Offering a lot of ways for people to get the skills and confidence to ride is key to building great places for bicycling. At the community level this begins with bicycle-safety education being a routine part of public education. Communities, businesses and campuses can offer options for adults looking to improve their biking skills with everything from online tips, brown bag lunch presentations and in-depth on-bike training opportunities. The League’s Smart Cyclingprogram, and more than 2,000 League Cycling Instructors around the country, are a great resource in delivering high quality education programs. It is also vital to make motorists and cyclists aware of their rights and responsibilities on the road through public education campaigns that promote the Share the Road message.
Communities, businesses and universities play a critical role in encouraging people to ride by giving them a variety of opportunities and incentives to get on their bikes. This can be done through the celebration of National Bike Month℠ and Bike to Work Day, producing community bike maps, route finding signage, bicycle-themed celebrations and rides and commuter challenges. Many places are investing in public bike sharing systems and internal fleets, which are a convenient, cost effective, and healthy way of encouraging people to make short trips by bike.
Basic laws and regulations need to govern bicycling and the rules of the road to ensure safety for all road users. With a good set of laws and regulations in place that treat bicyclists equitably within the transportation system, the next key issue is enforcement. Law enforcement officers must understand these laws, know how to enforce them, and apply them equitably to ensure public safety. A good relationship between the bicycling community and law enforcement is essential; for example, a police representative can participates on a Bicycle Advisory Committee to increase awareness on both sides. Similarly, having more police officers on bikes helps increase understanding of cyclists’ issues. On college and university campuses, theft prevention is a huge undertaking. Having law enforcement partners and great policies in place is essential to promoting bicycling.

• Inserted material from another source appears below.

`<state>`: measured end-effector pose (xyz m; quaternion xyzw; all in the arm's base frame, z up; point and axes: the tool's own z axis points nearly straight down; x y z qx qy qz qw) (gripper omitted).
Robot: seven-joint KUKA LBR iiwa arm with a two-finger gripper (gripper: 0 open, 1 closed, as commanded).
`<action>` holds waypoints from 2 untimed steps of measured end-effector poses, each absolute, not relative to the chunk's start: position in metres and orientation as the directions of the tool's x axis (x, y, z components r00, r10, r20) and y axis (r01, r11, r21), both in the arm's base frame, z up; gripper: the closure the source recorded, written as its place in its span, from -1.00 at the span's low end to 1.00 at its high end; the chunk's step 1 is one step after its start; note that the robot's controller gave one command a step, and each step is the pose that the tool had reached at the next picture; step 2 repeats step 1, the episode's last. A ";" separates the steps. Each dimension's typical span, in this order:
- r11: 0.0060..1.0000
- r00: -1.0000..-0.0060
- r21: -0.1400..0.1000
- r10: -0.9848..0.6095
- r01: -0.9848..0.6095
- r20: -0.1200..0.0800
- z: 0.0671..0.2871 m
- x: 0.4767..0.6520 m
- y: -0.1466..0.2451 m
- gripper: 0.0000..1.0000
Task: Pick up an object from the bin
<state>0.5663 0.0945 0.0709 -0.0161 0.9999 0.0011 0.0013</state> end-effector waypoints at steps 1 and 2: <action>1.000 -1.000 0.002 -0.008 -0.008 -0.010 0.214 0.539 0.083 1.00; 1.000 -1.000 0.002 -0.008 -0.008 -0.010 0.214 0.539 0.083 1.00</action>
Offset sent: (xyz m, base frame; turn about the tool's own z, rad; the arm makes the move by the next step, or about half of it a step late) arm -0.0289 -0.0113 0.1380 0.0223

Metrics are essential. A comprehensive bicycle master plan, in combination with dedicated funding and active citizen/organizational support is the foundation of a great bicycling community, business or university – indeed, progress without it is difficult. A successful plan focuses on developing a seamless cycling network that emphasizes short trip distances, multi-modal trips and is complemented by encouragement, education and enforcement programs to increase usage. A dedicated Bicycle Program Coordinator and an effective Bicycle Advisory Committee can play an important role in helping decision makers create, implement, and prioritize those bicycle programs and policies.

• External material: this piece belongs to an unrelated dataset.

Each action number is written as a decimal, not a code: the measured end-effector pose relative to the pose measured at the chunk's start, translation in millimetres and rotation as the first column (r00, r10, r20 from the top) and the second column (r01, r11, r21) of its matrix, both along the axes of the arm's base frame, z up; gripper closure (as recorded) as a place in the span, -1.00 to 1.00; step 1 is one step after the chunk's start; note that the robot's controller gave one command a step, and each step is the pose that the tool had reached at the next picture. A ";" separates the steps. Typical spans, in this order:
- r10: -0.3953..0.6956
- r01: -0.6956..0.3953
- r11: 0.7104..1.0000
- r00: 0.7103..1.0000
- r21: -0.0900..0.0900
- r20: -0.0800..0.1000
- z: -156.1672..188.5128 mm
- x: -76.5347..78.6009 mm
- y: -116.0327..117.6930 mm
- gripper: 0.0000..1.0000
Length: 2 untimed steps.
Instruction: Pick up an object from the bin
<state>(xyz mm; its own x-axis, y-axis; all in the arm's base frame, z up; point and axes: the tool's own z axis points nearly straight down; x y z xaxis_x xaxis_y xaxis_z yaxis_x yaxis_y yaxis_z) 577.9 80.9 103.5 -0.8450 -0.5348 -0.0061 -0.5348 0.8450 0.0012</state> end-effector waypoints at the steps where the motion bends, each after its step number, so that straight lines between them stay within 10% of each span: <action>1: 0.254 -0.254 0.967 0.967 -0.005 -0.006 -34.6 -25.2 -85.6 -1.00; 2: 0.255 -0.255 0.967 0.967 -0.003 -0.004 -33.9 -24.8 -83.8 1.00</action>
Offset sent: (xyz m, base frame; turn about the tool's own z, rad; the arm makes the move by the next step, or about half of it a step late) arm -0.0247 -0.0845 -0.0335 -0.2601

The BFC program provides guidance to make your distinct vision for a bikeable community a reality.
Where does your state rank? Learn more about our annual ranking by clicking here.
Through our Bicycle Friendly Business program, employers are recognized for their efforts to encourage a more bicycle friendly atmosphere.
The Bicycle Friendly University program recognizes institutions of higher education for promoting and providing a more bicycle-friendly campus for students, staff and visitors.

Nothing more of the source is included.